April 2010
115 posts
March 2010
74 posts
Dear Blog,
So I’ve had a lot of time to think today, and when that happens I tend to get philosophical. Or start reading. Or writing. Or all of the above. Today, my mind turns once again to my raison d’etre.
Why am I here? Why do I matter?
Of course my favorite article on this subject is Poetry In Motion: Why Neil Young’s LincVolt (that’s me) Matters, and you can find that here and read it again as I just did, but there’s another great article I’ve just pulled from my memory banks and read again, and it’s What The Warming World Needs Now Is Art, Sweet Art by my brother in all-things-green, Bill McKibben.
Art, and artists are a powerful force in the world, folks. And in the world of change. Igniting the world’s imagination is radical beyond compare. Naysayers beware!
In fact, igniting the world’s imagination might be what I love the most about Neil, and me. The naysayers? Oh, they’re always there. We don’t worry too much about them. N. learned to tune that bullshit out years and years ago. And he’s teaching me. Look, there are always naysayers to any change. Always, and in abundance. Because there are plus and minuses to any start, in any direction. But also because it’s so much easier to say No than it is to say Yes. Artists (and the best scientists, the ones with the most imagination) know how to say Yes.
Creative, forward thinkers say Yes to their ideas, and then remain steadfast in their vision. Like Neil. Like me. I am reminded today of my greater mission, told to me long ago. I am reminded that, like the white buffalo, I represent hope in the world. I am reminded that, like the buffalo, I have to face into the storm, and go.

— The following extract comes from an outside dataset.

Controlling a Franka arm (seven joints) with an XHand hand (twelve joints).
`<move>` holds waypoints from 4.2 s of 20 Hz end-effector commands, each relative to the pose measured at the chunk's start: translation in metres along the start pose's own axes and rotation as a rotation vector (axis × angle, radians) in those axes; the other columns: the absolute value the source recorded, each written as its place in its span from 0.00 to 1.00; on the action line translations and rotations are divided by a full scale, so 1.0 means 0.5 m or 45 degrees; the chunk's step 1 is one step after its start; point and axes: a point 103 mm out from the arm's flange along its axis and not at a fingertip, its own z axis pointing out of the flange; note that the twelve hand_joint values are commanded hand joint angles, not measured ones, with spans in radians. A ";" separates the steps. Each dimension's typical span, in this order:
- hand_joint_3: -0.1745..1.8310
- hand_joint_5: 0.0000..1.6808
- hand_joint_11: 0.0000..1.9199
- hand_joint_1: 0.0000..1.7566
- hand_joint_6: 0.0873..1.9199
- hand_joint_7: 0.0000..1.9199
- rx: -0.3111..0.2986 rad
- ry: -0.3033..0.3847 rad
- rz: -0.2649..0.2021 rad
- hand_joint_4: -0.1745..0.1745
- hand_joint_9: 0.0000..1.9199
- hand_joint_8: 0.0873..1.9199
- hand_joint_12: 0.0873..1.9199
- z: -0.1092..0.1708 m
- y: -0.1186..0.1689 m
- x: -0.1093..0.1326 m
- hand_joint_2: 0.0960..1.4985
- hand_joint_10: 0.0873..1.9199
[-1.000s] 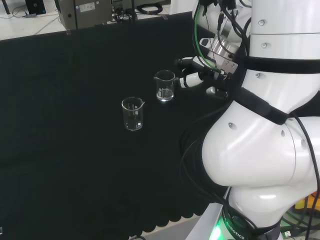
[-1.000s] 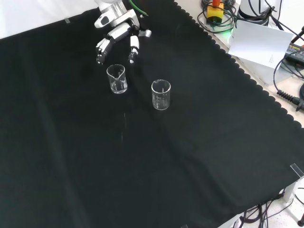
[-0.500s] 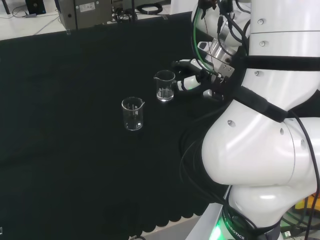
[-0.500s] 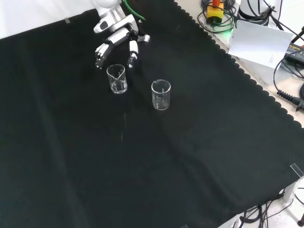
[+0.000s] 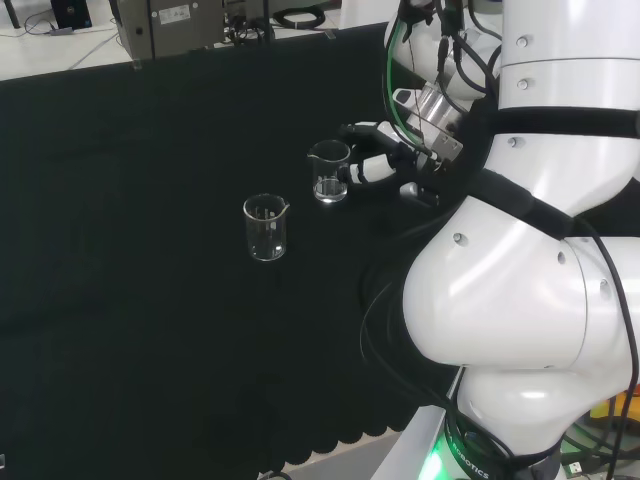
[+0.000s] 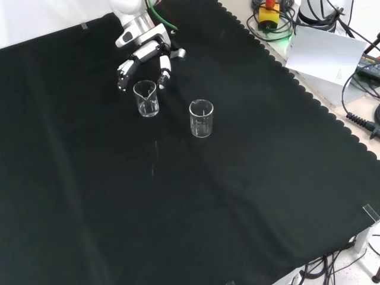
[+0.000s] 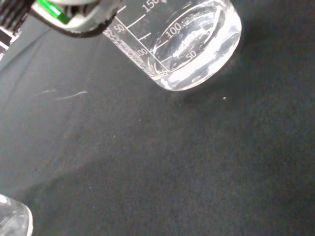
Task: Pick up the beaker on the right.
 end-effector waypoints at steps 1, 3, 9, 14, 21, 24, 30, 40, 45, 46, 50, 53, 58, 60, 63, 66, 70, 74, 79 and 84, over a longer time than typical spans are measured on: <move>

Bill McKibben’s excellent article is reprinted below. As for me, well, I know that you’ve got to move to start. You gotta take the first step. I’m gonna move, I’m gonna start, I’m gonna take the first step. I am. I’m working hard here in the garage with my team to that end. Because, well, because I Am. To paraphrase my favorite poet Sylvia Plath: Today I took a deep breath and listened to the old brag of my heart. I am, I am, I am, I am. I Am Poetry In Motion.

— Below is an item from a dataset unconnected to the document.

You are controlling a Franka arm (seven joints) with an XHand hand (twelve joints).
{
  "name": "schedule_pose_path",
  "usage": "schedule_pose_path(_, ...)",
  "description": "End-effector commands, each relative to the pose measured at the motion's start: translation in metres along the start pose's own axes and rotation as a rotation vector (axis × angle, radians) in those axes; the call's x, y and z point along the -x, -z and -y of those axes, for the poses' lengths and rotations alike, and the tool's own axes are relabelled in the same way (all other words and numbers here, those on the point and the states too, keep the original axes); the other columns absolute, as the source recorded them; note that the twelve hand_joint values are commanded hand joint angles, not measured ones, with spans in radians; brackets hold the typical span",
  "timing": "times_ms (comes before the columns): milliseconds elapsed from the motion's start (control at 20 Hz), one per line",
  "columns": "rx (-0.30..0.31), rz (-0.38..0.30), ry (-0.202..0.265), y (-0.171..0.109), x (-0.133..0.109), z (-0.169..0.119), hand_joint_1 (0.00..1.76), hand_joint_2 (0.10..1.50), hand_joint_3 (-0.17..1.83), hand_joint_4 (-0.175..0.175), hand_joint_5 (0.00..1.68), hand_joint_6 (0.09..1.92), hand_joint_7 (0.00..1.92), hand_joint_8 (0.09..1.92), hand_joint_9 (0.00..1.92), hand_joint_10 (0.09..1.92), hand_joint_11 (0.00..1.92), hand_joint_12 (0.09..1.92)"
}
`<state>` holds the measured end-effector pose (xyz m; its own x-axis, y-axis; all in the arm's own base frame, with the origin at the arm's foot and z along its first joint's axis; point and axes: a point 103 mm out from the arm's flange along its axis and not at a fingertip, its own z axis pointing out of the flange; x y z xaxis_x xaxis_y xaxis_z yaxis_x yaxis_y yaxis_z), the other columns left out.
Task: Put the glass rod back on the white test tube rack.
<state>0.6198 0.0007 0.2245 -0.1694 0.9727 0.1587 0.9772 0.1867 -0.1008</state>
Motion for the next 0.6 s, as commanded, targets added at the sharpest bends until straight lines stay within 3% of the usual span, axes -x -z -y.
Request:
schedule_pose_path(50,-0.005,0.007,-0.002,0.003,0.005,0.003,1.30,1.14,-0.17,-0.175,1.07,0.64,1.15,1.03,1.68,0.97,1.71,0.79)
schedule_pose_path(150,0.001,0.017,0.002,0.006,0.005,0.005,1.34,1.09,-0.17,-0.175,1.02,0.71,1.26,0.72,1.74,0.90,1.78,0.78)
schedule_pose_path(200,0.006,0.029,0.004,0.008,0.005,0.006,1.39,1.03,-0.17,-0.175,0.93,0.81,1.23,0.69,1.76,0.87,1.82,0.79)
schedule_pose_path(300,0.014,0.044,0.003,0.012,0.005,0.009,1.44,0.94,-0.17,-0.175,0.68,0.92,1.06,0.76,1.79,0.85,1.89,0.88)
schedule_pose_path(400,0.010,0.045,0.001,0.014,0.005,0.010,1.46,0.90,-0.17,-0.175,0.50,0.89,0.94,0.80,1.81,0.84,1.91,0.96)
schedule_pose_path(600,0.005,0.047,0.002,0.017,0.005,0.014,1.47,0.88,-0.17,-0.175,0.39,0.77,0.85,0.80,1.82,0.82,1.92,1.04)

Fuel? I’ve got love to burn. For the whole world.
x LV
What The Warming World Needs Now Is Art, Sweet Art, by Bill McKibben
Here’s the paradox: if the scientists are right, we’re living through the biggest thing that’s happened since human civilization emerged. One species, ours, has by itself in the course of a couple of generations managed to powerfully raise the temperature of an entire planet, to knock its most basic systems out of kilter. But oddly, though we know about it, we don’t know about it. It hasn’t registered in our gut; it isn’t part of our culture. Where are the books? The poems? The plays? The goddamn operas? Compare it to, say, the horror of AIDS in the last two decades, which has produced a staggering outpouring of art that, in turn, has had real political effect. I mean, when people someday look back on our moment, the single most significant item will doubtless be the sudden spiking temperature. But they’ll have a hell of a time figuring out what it meant to us.
Why is that? Well, some of the reasons are obvious. It’s way too big, for one. When something is happening everywhere all at once, it threatens constantly to become backdrop, context, instead of event. And in this case, since the context is the natural world that more and more of us have forgotten how to read, the changes seem small. At my latitude, spring comes a week earlier than it did in 1970. The ice on the lake melts, and the snow in the fields; and the fields commence to drying out, which has real implications later in the season. That’s an almost inconceivably huge change in a basic physical system over a short stretch of time — but not quite big enough to be noticeable, unless you’re paying attention with, say, the vigilance of a farmer. In a society that has more prison inmates than farmers, that’s unlikely.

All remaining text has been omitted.